[Assigned task]:
For the records that follow, please set down exactly the lines between the one holding "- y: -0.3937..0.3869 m" and the one holding "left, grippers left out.", inclusive, and only those.

↓↓↓

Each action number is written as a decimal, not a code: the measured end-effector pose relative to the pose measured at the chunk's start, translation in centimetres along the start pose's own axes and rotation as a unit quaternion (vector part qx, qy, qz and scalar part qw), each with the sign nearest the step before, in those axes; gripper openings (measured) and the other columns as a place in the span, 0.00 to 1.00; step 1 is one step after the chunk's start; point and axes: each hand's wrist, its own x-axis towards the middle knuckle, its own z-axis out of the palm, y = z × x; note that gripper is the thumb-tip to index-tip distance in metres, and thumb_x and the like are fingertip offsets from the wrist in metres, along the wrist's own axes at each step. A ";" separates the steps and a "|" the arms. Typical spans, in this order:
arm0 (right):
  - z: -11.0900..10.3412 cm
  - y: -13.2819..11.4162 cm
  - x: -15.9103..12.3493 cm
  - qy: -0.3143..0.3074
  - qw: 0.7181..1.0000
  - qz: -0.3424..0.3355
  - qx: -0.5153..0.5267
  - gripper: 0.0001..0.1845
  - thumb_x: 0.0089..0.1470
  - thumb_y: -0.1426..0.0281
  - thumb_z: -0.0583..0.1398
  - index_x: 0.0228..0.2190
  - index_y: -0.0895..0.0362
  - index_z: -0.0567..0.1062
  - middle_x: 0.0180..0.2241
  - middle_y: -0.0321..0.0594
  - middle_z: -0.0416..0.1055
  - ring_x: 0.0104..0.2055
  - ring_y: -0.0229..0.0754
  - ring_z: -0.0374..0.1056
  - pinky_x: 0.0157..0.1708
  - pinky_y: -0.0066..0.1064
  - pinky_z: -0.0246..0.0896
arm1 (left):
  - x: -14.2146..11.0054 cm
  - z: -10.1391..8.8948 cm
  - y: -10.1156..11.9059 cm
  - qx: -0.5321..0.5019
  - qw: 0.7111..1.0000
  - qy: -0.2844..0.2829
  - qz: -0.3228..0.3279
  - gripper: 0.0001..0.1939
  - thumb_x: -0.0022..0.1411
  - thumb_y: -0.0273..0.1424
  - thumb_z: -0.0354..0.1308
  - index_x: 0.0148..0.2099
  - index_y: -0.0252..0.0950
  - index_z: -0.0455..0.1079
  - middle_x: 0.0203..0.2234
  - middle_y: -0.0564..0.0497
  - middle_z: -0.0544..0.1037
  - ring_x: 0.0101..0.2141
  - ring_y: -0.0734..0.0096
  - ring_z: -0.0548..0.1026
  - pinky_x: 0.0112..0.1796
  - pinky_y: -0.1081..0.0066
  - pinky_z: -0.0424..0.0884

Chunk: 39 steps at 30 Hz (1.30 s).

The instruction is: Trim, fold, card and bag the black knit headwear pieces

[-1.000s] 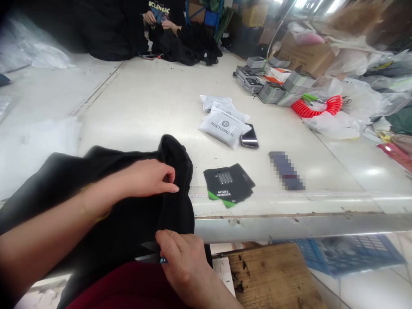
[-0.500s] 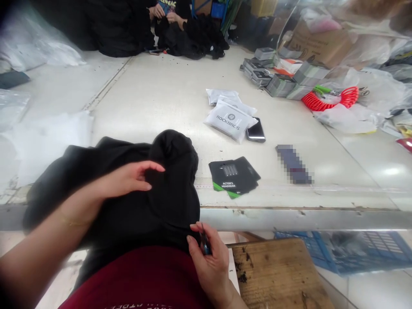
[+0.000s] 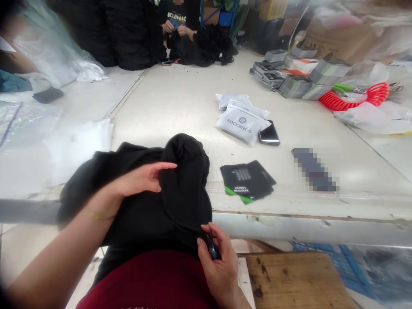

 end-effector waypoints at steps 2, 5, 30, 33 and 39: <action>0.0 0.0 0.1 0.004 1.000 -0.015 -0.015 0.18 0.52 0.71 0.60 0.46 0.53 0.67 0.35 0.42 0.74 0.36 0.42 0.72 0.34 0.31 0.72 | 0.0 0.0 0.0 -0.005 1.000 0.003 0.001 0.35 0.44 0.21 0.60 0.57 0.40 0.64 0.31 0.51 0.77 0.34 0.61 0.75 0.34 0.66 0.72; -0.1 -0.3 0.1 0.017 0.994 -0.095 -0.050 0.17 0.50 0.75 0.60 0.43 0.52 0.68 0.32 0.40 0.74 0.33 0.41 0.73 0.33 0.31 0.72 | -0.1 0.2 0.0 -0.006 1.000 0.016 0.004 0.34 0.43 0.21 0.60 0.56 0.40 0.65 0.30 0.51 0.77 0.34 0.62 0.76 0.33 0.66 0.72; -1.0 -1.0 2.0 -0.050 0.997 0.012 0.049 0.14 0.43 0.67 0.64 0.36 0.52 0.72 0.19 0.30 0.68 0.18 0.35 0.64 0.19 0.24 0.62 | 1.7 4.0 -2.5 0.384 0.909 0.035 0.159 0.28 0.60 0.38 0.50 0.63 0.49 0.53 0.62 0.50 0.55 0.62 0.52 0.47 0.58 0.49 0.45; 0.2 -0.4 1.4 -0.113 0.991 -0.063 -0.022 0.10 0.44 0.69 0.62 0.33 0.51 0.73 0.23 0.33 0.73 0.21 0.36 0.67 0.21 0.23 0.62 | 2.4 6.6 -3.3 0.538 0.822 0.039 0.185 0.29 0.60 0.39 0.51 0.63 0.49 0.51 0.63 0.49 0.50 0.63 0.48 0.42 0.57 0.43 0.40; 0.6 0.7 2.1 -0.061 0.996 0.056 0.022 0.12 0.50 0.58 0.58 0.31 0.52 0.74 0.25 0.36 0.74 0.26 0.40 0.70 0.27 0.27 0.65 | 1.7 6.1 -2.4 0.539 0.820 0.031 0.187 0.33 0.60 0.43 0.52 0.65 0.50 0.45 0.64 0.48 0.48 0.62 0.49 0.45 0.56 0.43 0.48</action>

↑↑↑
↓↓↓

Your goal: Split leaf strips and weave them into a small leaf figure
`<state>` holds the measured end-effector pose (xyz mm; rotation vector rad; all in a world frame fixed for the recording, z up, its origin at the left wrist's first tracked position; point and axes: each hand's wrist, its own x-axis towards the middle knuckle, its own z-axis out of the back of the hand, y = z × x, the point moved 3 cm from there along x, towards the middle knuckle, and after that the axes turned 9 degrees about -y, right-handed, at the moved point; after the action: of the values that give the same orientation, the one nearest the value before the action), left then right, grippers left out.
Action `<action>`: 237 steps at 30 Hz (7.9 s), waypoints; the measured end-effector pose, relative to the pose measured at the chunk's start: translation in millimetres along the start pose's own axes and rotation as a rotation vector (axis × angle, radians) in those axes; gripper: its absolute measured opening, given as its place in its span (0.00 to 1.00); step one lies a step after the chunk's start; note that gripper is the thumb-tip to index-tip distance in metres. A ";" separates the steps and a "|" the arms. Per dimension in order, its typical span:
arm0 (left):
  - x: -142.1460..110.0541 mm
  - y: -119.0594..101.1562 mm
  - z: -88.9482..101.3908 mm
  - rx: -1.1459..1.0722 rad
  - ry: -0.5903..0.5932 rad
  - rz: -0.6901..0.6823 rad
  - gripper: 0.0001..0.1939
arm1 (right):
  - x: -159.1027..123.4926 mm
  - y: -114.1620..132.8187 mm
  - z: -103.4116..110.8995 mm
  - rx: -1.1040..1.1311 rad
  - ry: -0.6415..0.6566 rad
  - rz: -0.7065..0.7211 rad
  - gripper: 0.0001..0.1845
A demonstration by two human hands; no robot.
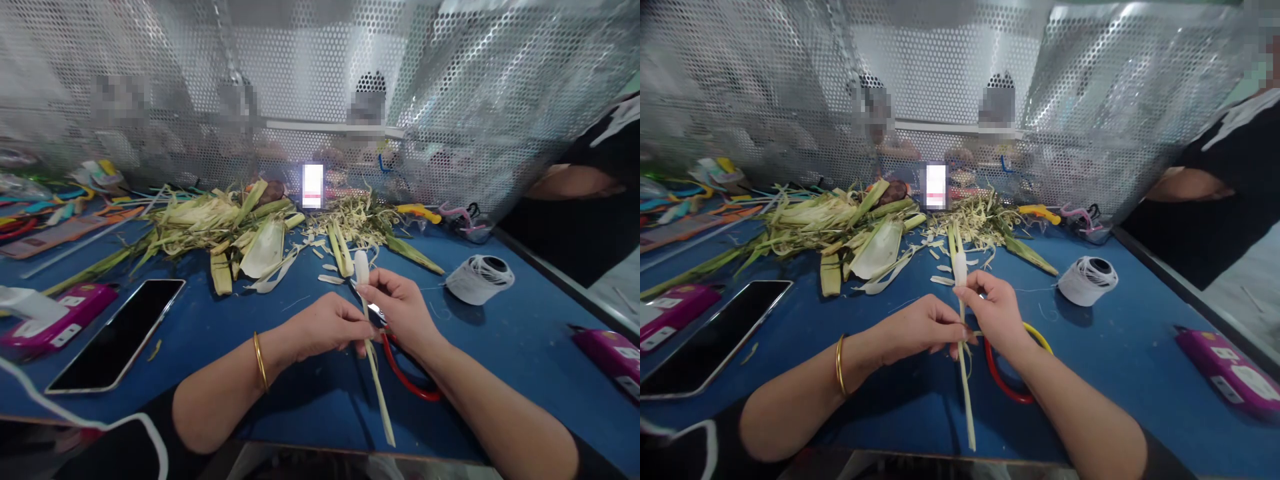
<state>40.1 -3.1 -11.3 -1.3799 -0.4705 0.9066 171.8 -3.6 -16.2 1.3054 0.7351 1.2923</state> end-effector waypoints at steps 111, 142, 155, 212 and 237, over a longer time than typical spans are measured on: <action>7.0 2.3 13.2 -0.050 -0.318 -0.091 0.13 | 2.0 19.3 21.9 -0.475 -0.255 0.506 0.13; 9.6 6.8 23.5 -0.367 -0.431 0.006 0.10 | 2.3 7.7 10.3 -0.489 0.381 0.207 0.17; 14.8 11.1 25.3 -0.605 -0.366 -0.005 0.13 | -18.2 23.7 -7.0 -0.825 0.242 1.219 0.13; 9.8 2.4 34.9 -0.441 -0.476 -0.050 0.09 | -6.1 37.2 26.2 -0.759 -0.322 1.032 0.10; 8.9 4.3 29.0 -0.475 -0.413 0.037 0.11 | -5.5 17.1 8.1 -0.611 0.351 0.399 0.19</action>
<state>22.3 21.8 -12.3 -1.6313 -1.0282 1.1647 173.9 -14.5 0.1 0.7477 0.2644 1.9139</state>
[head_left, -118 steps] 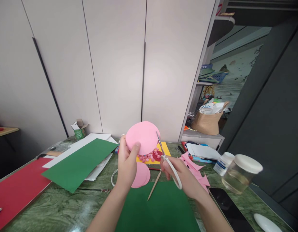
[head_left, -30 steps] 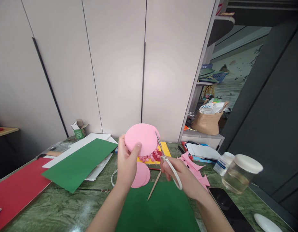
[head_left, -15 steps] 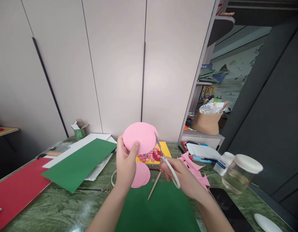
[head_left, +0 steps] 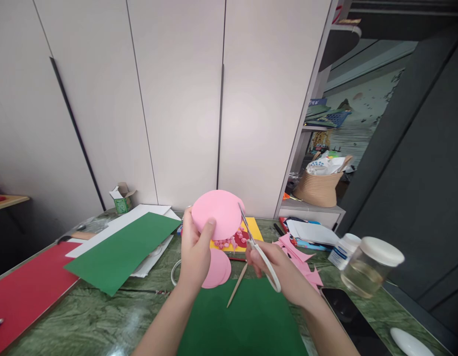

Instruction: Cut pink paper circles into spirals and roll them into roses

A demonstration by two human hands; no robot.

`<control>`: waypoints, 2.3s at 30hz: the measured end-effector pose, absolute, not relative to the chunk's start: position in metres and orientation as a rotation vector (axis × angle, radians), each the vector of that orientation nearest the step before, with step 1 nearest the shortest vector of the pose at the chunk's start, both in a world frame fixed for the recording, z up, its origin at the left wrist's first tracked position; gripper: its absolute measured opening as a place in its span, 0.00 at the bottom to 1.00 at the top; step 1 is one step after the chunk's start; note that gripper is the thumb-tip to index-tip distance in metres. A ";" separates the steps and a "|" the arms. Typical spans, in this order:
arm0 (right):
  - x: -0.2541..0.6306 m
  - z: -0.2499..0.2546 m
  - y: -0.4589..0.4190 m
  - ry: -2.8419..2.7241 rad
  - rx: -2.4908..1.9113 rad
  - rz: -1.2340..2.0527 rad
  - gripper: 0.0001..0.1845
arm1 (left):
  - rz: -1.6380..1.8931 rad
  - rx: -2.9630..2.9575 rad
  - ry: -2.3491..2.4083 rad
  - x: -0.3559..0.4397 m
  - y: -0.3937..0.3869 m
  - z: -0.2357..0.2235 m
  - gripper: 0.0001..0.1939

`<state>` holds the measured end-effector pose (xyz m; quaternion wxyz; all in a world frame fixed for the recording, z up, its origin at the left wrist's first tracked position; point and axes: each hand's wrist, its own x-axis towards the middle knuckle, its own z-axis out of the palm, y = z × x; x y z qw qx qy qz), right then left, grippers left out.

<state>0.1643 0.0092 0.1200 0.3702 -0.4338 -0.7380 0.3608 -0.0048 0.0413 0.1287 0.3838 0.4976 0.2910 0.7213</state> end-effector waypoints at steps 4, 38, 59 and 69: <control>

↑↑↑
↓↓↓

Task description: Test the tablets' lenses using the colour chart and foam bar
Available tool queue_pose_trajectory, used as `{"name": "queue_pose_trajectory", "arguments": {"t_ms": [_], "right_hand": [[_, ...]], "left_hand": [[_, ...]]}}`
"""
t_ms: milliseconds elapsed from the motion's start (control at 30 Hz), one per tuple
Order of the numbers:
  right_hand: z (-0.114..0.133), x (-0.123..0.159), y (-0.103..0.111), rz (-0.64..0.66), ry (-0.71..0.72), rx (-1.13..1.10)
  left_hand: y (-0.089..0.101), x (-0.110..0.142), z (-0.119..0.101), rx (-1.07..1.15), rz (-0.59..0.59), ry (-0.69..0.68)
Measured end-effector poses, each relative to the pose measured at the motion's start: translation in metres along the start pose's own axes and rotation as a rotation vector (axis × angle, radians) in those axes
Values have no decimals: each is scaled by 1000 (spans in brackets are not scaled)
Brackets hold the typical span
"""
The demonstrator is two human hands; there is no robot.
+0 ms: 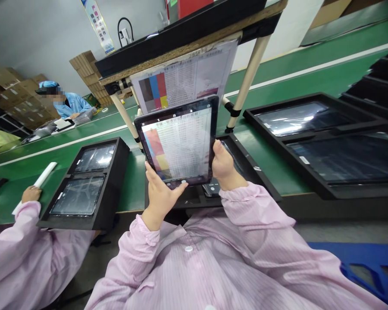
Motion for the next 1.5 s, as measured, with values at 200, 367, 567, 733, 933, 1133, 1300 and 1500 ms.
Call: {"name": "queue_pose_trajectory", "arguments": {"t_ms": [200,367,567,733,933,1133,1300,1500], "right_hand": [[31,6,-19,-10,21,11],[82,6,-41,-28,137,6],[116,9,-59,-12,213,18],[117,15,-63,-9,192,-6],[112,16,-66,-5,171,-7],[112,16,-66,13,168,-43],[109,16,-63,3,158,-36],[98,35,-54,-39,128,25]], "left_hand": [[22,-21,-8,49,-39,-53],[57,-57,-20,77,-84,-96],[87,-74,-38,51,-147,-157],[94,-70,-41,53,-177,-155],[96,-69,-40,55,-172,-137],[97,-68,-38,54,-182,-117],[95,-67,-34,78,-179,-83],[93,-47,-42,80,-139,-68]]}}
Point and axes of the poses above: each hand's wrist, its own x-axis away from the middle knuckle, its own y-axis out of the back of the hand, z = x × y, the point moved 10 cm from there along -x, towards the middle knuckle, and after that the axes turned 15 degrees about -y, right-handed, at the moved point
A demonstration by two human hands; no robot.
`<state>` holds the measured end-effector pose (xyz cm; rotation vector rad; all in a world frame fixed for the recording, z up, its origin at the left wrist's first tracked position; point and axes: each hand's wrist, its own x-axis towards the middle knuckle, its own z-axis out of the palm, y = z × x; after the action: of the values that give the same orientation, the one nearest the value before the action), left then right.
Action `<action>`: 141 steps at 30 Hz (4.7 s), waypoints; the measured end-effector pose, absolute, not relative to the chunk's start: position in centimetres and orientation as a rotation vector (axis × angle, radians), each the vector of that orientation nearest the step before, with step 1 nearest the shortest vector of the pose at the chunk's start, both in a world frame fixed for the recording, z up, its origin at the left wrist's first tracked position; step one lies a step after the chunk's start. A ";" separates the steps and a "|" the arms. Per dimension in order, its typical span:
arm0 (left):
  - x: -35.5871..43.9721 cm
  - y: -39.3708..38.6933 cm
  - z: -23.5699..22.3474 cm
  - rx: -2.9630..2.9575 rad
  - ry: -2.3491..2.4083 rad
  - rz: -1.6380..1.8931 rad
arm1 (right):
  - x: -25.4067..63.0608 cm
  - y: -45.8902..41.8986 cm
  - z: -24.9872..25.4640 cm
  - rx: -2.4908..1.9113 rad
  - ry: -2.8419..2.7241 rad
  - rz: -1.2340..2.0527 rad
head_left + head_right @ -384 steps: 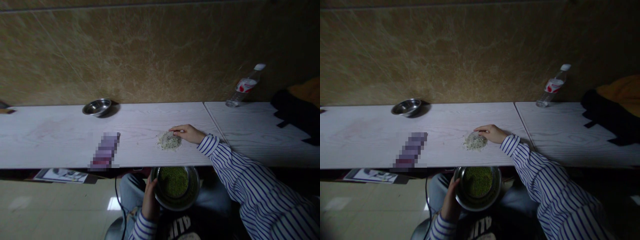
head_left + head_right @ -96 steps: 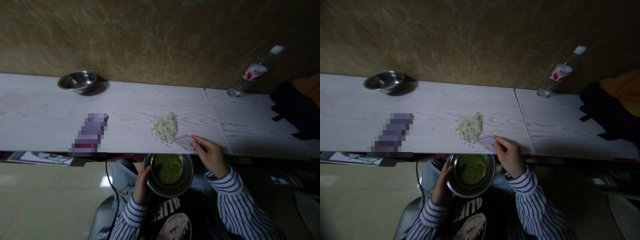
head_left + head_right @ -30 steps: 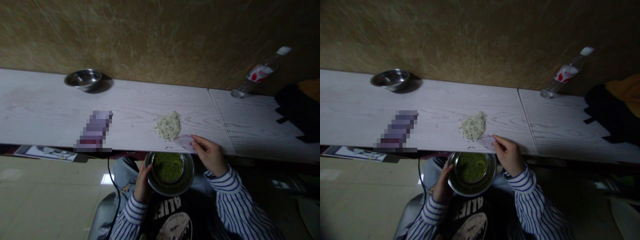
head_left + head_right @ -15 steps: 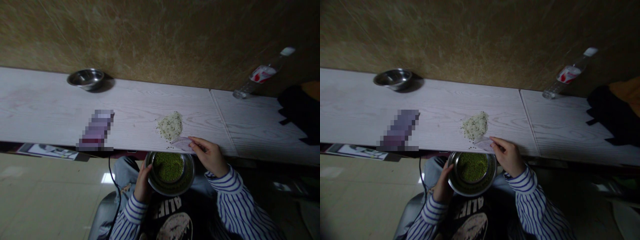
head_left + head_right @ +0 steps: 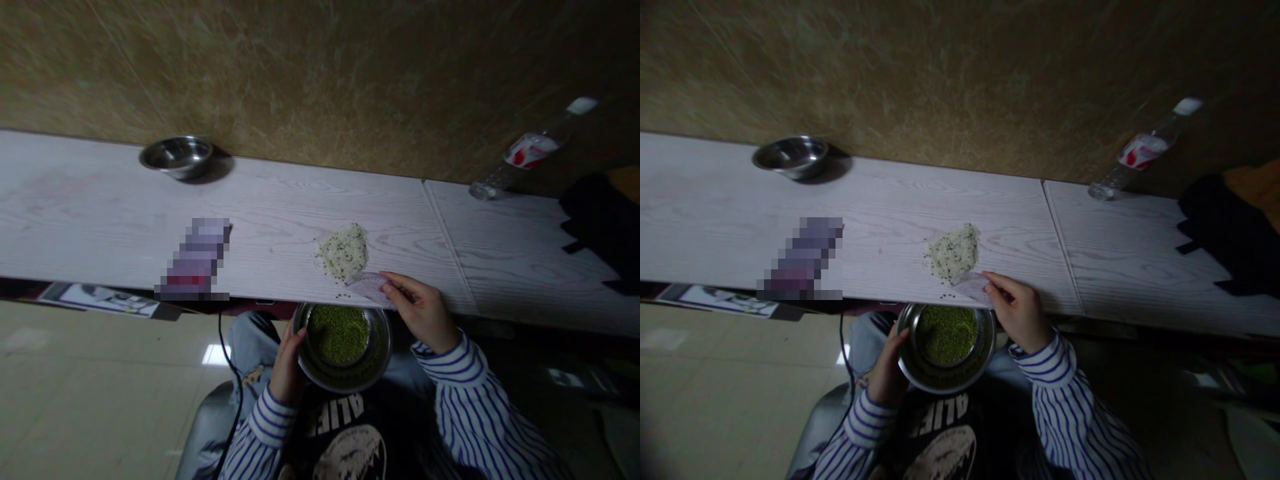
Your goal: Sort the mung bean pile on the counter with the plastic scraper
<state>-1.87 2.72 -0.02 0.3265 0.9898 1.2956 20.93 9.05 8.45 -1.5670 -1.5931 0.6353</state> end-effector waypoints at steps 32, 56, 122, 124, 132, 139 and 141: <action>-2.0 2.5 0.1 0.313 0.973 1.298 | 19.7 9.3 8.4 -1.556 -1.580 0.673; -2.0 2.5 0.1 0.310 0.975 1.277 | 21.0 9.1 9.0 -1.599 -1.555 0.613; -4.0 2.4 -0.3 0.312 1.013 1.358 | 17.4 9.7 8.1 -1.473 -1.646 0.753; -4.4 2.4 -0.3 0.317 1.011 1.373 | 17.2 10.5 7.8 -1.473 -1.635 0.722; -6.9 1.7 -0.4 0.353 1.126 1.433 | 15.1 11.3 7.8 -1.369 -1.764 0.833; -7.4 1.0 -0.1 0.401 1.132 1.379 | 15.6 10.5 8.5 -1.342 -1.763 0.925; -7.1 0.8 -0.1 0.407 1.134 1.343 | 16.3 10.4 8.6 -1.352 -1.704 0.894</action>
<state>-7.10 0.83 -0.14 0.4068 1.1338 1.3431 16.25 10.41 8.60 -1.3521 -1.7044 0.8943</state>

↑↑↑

[Answer for the task]:
  - y: -0.3937..0.3869 m
  - z: -0.2357..0.2235 m
  - gripper: 0.0001..0.1939

`<state>` holds the measured end-effector pose (xyz m; quaternion wxyz; all in a world frame fixed for the recording, z up, its origin at the left wrist's first tracked position; point and axes: each hand's wrist, its own x-axis towards the middle knuckle, its own z-axis out of the palm, y = z × x; x y z qw qx qy qz), right then left, grippers left out.

The work on this exercise is finished.